FIG. 1 shows a block diagram of a VSAT transaction system in accordance with aspects of the present invention;
FIG. 2 shows a second exemplary block diagram of another embodiment of the VSAT transaction system in accordance with aspects of the present invention;
FIG. 3 shows a third exemplary embodiment in accordance with another embodiment of the VSAT transaction system;
 FIGS. 4-7 show alternative embodiments of a Transaction Interface; and
FIG. 8 shows a typical arrangement with a communication company using 1-800 service to local retailers.
 In FIGS. 1-8 similar reference numbers are used to represent similar elements.

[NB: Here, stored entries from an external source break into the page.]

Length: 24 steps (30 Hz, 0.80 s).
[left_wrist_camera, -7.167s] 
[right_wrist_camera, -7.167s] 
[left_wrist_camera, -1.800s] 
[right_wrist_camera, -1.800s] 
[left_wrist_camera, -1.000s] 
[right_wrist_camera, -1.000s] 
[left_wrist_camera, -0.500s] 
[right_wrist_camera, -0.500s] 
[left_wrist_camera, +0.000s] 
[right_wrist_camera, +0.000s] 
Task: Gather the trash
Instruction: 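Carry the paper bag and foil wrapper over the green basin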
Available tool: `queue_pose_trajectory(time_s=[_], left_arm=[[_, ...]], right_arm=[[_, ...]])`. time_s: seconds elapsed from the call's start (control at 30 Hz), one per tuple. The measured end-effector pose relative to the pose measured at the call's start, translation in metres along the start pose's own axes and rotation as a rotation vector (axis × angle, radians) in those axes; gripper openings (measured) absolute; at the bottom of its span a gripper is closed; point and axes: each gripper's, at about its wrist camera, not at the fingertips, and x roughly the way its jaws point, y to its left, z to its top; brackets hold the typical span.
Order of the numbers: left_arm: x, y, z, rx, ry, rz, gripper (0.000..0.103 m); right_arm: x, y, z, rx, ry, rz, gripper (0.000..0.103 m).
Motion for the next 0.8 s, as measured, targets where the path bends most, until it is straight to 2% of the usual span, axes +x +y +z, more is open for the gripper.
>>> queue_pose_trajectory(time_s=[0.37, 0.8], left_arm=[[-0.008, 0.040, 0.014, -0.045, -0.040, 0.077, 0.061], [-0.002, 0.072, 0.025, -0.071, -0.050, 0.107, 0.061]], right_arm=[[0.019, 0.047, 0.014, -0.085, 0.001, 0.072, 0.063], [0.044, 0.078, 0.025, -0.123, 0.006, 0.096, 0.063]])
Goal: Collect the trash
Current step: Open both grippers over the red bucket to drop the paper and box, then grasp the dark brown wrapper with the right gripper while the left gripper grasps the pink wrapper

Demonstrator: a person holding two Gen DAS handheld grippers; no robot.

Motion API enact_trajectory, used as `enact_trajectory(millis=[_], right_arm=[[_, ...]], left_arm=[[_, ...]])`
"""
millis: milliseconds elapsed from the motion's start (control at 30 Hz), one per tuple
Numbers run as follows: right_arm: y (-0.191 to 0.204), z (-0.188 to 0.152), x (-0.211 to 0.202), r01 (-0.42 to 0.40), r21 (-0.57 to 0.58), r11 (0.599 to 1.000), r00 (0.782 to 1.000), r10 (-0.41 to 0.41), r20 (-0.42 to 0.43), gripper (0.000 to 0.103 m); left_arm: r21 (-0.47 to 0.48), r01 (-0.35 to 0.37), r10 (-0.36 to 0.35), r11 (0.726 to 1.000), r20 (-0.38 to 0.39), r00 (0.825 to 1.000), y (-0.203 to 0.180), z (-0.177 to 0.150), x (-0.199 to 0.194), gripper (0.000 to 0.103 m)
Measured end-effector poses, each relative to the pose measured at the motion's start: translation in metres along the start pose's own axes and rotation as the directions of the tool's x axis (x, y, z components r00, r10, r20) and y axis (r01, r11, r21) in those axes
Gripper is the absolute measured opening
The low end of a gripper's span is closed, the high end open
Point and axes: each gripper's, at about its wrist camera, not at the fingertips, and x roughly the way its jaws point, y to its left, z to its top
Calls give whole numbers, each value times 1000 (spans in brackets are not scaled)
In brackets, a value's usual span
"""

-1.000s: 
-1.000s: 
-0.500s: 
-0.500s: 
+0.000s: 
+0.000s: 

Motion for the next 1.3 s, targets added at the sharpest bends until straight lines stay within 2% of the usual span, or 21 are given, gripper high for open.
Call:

 Referring to FIG. 1, a VSAT transaction system 1 may include at a remote user site 21, such as a retailer or other user, a transaction interface module 2, a VSAT modem 3, an antenna 4, and a plurality of remote terminal devices 5 such as an automated teller machine (ATM) 6, a phone and/or facsimile 7, verification terminal 8, a settop box 9, and/or a PC/cash register 10. The VSAT transaction system 1 may include at the hub site 20 an antenna 11, receiver circuitry such as receivers and a multiplexer/demultiplexer or switch 12, a Hub server 13, and a control unit 14. The Hub site 20 may be connected to the remote user site 21 via a satellite 40. The Hub site 20 may also be coupled (e.g. via the hub server 13) to one or more financial center 30 via a suitable means of connection such as a leased line 32 and/or a network connection such as the Internet, ATM, frame relay, cell relay, IP or other wide area network (WAN) 34. It may be desirable to use the leased line 32 to interface to the financial center 30. The Hub server 13 may also be connected to various networks 50 such as the internet, a public switched telephone (PSTN) 60.
FIG. 2 shows a simplified block diagram of another embodiment of the VSAT transaction system 1. In the embodiment shown in FIG. 2, the ATM terminal 6 and/or verification terminal 8 may be incorporated directly into the VSAT modem 3. Alternatively, they may be coupled as peripherals via a transaction interface module 2. The transaction module 2 may be separate from or built into the VSAT modem 3. A card reader 80 may be integrated into one or more of the remote terminal devices 5 and/or VSAT modem 3.
FIG. 3 illustrates another embodiment of the VSAT transaction system l. In this embodiment, the VSAT modem 3 may include either an integral or add-on wireless modem which communicates with one or more of the remote terminal devices 5. The remote terminal devices 5 may include a wireless LAN interface 39 and/or directly connect to the VSAT modem 3. The wireless LAN interface 39 may be variously configured as described in more detail below.
FIG. 4 illustrates a simplified block diagram of a transaction interface 2 configured to be built into the VSAT modem 3. The VSAT modem 3 includes both the end user interface 74 such as a reverse modem and/or wireless LAN as well as the VSAT modem circuitry 3A. In built-in configurations, both the VSAT modem circuitry 3A and end user interface 2 preferably share a single power supply 70 and common enclosure. The VSAT modem may alternatively be configured as an indoor unit and/or as a satellite settop device (e.g. a device capable of receiving digital satellite television signals).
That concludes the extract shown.